Wednesday, July 06, 2011

Fr. Aidan Nichols on the Ordinariate Liturgy

While I have followed the formation of the Ordinariates and their nascent liturgical patrimony with great enthusiasm, I have avoided comment on the subject primarily because my own understanding of the subject tends to fall into the category of "a little learning is a dangerous thing." However, I think I cannot do too much inadvertent damage by passing on this intriguing article by Fr. Nichols on the subject, the conclusion of a three-part talk he gave at the recent Anglicanorum Coetibus Conference held in Canada.

I will restrict myself to two remarks: First, from what I can gleam from the comments, it appears that Fr. Nichols is speaking principally from the point of view of the Ordinariates in England; the situation in the other ordinariates, liturgically, may be rather different, to the point some are suggesting there may be two separate Ordinariate liturgies approved by Rome, derived respectively from the Prayer Book and the other from the Anglican missal tradition.
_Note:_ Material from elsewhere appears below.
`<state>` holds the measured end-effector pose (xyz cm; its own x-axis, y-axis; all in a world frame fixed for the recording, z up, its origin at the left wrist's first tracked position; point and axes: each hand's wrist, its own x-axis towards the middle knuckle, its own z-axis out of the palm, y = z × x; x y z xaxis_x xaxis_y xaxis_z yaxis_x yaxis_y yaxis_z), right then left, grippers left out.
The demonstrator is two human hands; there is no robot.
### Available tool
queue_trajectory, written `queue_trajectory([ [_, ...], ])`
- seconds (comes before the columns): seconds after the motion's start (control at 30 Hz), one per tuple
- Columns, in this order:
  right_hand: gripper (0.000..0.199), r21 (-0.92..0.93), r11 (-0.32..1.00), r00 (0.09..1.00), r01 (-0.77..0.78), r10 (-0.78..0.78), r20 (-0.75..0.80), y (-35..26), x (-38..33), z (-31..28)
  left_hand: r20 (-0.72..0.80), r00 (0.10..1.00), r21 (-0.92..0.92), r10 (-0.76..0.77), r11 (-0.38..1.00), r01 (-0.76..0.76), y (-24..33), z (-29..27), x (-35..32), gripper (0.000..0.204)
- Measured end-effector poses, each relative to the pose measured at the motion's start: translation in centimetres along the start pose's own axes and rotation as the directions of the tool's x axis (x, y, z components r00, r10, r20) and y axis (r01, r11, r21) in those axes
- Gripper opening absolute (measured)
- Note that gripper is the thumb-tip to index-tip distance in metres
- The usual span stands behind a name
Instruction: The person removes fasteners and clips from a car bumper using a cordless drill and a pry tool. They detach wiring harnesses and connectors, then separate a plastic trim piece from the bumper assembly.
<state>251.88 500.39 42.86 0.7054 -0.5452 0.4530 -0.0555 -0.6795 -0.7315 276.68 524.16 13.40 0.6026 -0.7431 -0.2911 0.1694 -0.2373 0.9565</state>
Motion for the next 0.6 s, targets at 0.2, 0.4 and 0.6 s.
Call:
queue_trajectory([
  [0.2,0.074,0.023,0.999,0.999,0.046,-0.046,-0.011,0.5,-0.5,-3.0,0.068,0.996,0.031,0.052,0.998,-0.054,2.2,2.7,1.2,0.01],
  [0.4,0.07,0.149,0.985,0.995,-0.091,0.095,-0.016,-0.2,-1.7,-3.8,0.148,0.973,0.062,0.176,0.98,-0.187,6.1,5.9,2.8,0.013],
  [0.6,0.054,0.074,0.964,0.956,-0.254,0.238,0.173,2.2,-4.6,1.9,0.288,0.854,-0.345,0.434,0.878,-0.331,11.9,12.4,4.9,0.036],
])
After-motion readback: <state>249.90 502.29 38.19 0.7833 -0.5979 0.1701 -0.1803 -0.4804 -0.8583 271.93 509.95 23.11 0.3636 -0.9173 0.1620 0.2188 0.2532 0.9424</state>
This is the first time I have heard this, but it seems plausible. (Another post on the subject at The Anglo-Catholic can be found here, with some commentary by Bishop Elliott.) Not being an expert on the subject, I will only say we will only know for sure when the actual texts are approved--though in view of the persons involved and the general ambiance in Rome, I think we have much to look forward to, whatever is promulgated.
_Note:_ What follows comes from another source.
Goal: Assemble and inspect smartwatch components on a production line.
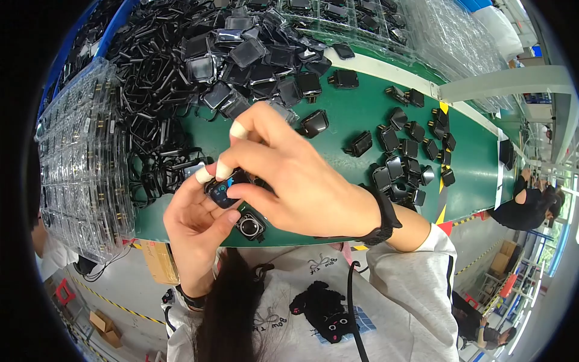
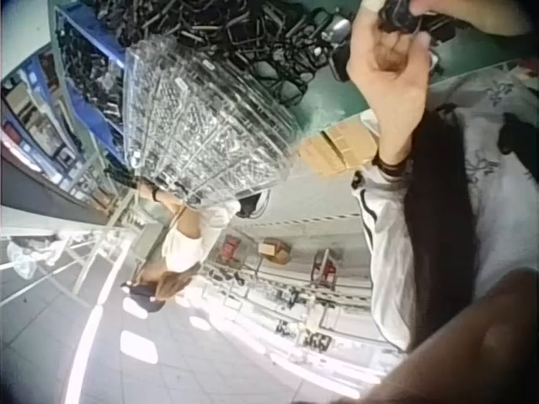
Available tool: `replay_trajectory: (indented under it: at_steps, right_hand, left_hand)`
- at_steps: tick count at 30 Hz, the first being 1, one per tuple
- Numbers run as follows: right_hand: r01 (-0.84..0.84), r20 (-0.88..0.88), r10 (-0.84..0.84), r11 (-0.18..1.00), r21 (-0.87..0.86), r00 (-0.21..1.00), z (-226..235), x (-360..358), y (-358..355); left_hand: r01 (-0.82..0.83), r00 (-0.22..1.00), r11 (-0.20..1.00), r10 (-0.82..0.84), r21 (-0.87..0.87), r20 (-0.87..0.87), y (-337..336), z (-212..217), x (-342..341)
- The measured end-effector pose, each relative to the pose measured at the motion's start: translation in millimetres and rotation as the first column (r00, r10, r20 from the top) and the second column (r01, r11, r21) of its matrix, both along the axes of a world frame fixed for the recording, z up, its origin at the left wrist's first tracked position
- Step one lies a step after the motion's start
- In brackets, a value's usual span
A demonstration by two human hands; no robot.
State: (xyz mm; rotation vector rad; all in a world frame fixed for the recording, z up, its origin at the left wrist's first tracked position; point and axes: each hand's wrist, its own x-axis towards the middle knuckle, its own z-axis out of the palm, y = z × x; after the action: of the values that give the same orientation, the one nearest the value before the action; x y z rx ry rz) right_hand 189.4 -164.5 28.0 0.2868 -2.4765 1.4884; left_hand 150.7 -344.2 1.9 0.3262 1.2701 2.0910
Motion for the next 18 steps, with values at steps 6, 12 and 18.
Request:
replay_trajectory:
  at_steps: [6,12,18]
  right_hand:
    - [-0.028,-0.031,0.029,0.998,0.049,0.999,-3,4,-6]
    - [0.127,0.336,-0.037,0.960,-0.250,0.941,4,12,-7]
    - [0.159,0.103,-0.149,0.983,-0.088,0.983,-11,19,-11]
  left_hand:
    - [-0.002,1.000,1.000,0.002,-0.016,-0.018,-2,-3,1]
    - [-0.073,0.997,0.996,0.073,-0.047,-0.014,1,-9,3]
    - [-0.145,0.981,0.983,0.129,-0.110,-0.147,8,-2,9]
Second, Fr. Nichols closes with a prescient quote from the late Fr. Henry St. John, a Dominican ecumenist and former Anglican who died in 1972. It is worth repeating here in full:

Few Catholic priests can have had such concentrated Anglican antecedents and background as mine were. I can truly say that all the best things in Anglicanism are still in me at every human level, intuitive, affective and intellectual, integrated now into my Catholicism. These have been incorporated into my Catholic life, and I am very sure, perfected by it. But the roots of this composite are thoroughly Anglican, and I am deeply grateful for the ethos of the Church of England and its doctrine which had penetrated and built up the family, parents and brothers and sisters, in which I was bred. [...]
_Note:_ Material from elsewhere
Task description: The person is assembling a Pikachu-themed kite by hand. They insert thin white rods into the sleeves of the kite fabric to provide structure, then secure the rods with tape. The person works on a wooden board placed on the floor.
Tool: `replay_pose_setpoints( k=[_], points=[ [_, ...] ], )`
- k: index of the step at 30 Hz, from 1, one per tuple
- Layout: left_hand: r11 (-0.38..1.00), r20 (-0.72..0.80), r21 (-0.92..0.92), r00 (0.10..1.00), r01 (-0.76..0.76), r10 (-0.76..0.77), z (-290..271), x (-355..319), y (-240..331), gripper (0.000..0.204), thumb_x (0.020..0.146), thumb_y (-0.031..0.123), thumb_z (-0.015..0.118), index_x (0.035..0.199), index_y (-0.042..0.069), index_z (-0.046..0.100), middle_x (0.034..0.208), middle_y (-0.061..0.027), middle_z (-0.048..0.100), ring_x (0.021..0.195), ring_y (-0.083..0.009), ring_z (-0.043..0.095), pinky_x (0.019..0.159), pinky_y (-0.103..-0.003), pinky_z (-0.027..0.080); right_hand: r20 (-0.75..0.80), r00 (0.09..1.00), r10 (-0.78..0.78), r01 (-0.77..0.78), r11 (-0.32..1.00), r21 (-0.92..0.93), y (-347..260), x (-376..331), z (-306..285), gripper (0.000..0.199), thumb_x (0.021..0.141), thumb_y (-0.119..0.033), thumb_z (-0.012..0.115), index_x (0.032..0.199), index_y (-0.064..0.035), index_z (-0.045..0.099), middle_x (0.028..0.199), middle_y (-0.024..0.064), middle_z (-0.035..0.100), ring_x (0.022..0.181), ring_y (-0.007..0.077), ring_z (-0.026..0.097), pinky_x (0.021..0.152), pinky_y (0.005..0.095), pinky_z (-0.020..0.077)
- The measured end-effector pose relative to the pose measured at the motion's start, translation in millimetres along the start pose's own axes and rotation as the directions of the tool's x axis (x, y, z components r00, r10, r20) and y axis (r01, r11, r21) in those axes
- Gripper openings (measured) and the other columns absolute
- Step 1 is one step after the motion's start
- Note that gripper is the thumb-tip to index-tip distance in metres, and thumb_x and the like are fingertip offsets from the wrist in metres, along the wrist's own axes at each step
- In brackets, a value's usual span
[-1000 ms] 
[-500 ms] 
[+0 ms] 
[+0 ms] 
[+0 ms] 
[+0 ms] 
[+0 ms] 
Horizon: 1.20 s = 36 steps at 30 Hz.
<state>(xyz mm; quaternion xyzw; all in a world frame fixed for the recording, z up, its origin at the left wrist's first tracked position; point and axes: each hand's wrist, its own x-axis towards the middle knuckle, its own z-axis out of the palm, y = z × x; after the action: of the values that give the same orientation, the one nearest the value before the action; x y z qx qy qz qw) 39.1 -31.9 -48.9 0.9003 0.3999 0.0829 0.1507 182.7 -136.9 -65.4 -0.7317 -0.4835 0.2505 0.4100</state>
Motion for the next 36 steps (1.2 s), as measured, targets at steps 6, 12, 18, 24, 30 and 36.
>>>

Our vision of the future must be that one day there will still be the Catholic Church, the same in its essential structure and truth. Towards unity with her the Churches now outside the Catholic Church will move. The Church will open wide its arms and accept all that is good and true in custom and in usage, in ways of thinking, worshipping and government that these Churches have practised and valued in their separated life. By this the Church of Christ will be greatly enlarged and enriched. All that that the Catholic Church now stands for will still be the substance of the Church’s structure. In less essential things, there will be a far wider variety of custom and usage, as there was in the early days of the Church’s history. As I look back over more than 50 years, during which history has been in the making, that must be the vision of our ecumenical hope and prayer.